Starting with the first line, output the data exactly, through to the last line.

....

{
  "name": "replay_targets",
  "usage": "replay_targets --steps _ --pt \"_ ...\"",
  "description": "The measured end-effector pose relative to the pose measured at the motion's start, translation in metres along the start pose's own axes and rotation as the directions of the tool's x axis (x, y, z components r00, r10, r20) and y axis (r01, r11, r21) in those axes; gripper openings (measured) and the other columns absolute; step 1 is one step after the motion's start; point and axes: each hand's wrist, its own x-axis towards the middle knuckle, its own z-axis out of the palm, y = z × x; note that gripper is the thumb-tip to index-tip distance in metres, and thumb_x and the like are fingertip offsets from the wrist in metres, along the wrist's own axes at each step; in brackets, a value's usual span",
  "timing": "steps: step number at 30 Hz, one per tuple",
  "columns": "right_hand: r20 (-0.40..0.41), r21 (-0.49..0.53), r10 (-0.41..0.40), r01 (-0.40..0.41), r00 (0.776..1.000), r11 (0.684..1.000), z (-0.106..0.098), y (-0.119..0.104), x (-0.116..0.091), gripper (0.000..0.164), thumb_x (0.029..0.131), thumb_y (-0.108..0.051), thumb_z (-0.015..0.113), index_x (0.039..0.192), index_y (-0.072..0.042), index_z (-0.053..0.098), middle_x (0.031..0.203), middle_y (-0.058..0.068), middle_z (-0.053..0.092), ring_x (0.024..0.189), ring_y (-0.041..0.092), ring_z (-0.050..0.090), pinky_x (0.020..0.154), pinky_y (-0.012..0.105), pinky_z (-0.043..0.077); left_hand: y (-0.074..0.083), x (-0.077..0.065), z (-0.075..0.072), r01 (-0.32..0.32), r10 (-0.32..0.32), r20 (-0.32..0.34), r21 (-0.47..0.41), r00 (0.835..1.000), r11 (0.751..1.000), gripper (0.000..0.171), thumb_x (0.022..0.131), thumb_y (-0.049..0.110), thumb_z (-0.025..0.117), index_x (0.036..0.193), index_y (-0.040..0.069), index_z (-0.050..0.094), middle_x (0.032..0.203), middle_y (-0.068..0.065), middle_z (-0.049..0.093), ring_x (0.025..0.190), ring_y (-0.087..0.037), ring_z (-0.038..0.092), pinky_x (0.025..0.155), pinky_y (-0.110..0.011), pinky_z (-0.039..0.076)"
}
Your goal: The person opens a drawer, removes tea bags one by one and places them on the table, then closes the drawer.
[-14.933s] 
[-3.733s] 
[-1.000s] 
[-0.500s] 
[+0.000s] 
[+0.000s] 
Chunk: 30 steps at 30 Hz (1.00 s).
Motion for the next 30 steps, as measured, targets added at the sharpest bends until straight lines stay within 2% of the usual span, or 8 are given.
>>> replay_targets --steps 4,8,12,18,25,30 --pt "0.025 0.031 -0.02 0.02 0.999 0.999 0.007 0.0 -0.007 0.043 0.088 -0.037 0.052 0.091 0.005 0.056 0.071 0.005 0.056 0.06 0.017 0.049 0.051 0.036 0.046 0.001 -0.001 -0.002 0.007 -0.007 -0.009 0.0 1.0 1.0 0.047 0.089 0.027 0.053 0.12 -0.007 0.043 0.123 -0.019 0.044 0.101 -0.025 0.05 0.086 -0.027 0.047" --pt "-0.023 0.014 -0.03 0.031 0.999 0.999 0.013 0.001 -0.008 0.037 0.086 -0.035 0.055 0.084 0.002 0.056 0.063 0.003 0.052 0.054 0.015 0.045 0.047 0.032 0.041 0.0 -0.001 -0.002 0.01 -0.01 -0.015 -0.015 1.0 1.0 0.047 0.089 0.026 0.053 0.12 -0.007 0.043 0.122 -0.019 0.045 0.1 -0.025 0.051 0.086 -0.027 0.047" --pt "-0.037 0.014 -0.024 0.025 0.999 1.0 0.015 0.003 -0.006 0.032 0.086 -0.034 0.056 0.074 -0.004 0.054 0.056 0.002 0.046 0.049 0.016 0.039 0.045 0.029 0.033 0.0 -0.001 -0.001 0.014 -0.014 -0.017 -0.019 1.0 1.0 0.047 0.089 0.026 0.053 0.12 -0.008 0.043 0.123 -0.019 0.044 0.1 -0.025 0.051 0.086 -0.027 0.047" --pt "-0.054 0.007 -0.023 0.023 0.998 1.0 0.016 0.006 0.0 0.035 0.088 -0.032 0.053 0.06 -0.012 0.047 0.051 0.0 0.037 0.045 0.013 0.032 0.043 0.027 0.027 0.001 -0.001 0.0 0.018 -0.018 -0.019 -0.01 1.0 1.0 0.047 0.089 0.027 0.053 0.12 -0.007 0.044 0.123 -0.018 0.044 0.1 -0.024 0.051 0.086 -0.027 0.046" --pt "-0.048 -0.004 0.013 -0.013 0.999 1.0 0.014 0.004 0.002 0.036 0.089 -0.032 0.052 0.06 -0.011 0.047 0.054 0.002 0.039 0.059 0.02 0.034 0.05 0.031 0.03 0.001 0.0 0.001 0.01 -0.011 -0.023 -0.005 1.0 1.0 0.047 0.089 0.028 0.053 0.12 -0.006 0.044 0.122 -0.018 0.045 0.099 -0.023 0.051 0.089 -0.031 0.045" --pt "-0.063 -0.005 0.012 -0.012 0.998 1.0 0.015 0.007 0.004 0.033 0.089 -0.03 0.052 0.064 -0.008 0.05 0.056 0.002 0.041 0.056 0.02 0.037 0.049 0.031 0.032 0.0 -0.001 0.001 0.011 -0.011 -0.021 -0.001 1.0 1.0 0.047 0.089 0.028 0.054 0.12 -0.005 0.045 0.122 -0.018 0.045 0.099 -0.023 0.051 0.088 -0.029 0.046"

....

Response to the exercise:
{
  "name": "replay_targets",
  "usage": "replay_targets --steps _ --pt \"_ ...\"",
  "description": "The measured end-effector pose relative to the pose measured at the motion's start, translation in metres along the start pose's own axes and rotation as the directions of the tool's x axis (x, y, z components r00, r10, r20) and y axis (r01, r11, r21) in those axes; gripper openings (measured) and the other columns absolute; step 1 is one step after the motion's start; point and axes: each hand's wrist, its own x-axis towards the middle knuckle, its own z-axis out of the palm, y = z × x; note that gripper is the thumb-tip to index-tip distance in metres, and thumb_x and the like are fingertip offsets from the wrist in metres, along the wrist's own axes at each step; in brackets, a value's usual span",
  "timing": "steps: step number at 30 Hz, one per tuple",
  "columns": "right_hand: r20 (-0.40..0.41), r21 (-0.49..0.53), r10 (-0.41..0.40), r01 (-0.40..0.41), r00 (0.776..1.000), r11 (0.684..1.000), z (-0.106..0.098), y (-0.119..0.104), x (-0.116..0.091), gripper (0.000..0.164), thumb_x (0.029..0.131), thumb_y (-0.108..0.051), thumb_z (-0.015..0.113), index_x (0.039..0.192), index_y (-0.072..0.042), index_z (-0.053..0.098), middle_x (0.031..0.203), middle_y (-0.058..0.068), middle_z (-0.053..0.092), ring_x (0.024..0.189), ring_y (-0.041..0.092), ring_z (-0.050..0.090), pinky_x (0.020..0.154), pinky_y (-0.012..0.105), pinky_z (-0.043..0.077); left_hand: y (-0.074..0.083), x (-0.077..0.065), z (-0.075..0.072), r01 (-0.32..0.32), r10 (-0.32..0.32), r20 (-0.32..0.34), r21 (-0.47..0.41), r00 (0.835..1.000), r11 (0.751..1.000), gripper (0.000..0.171), thumb_x (0.022..0.131), thumb_y (-0.049..0.110), thumb_z (-0.025..0.117), index_x (0.036..0.193), index_y (-0.040..0.069), index_z (-0.050..0.094), middle_x (0.032..0.203), middle_y (-0.068..0.065), middle_z (-0.049..0.093), ring_x (0.025..0.190), ring_y (-0.087..0.037), ring_z (-0.038..0.092), pinky_x (0.025..0.155), pinky_y (-0.110..0.011), pinky_z (-0.039..0.076)"
}
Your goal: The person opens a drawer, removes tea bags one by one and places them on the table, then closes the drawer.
[-14.933s] 
[-3.733s] 
[-1.000s] 
[-0.500s] 
[+0.000s] 
[+0.000s] 
Chunk: 30 steps at 30 Hz (1.00 s).
Motion for the next 30 steps, as measured, targets added at the sharpest bends until straight lines stay within 2% of the usual span, or 8 are given.
>>> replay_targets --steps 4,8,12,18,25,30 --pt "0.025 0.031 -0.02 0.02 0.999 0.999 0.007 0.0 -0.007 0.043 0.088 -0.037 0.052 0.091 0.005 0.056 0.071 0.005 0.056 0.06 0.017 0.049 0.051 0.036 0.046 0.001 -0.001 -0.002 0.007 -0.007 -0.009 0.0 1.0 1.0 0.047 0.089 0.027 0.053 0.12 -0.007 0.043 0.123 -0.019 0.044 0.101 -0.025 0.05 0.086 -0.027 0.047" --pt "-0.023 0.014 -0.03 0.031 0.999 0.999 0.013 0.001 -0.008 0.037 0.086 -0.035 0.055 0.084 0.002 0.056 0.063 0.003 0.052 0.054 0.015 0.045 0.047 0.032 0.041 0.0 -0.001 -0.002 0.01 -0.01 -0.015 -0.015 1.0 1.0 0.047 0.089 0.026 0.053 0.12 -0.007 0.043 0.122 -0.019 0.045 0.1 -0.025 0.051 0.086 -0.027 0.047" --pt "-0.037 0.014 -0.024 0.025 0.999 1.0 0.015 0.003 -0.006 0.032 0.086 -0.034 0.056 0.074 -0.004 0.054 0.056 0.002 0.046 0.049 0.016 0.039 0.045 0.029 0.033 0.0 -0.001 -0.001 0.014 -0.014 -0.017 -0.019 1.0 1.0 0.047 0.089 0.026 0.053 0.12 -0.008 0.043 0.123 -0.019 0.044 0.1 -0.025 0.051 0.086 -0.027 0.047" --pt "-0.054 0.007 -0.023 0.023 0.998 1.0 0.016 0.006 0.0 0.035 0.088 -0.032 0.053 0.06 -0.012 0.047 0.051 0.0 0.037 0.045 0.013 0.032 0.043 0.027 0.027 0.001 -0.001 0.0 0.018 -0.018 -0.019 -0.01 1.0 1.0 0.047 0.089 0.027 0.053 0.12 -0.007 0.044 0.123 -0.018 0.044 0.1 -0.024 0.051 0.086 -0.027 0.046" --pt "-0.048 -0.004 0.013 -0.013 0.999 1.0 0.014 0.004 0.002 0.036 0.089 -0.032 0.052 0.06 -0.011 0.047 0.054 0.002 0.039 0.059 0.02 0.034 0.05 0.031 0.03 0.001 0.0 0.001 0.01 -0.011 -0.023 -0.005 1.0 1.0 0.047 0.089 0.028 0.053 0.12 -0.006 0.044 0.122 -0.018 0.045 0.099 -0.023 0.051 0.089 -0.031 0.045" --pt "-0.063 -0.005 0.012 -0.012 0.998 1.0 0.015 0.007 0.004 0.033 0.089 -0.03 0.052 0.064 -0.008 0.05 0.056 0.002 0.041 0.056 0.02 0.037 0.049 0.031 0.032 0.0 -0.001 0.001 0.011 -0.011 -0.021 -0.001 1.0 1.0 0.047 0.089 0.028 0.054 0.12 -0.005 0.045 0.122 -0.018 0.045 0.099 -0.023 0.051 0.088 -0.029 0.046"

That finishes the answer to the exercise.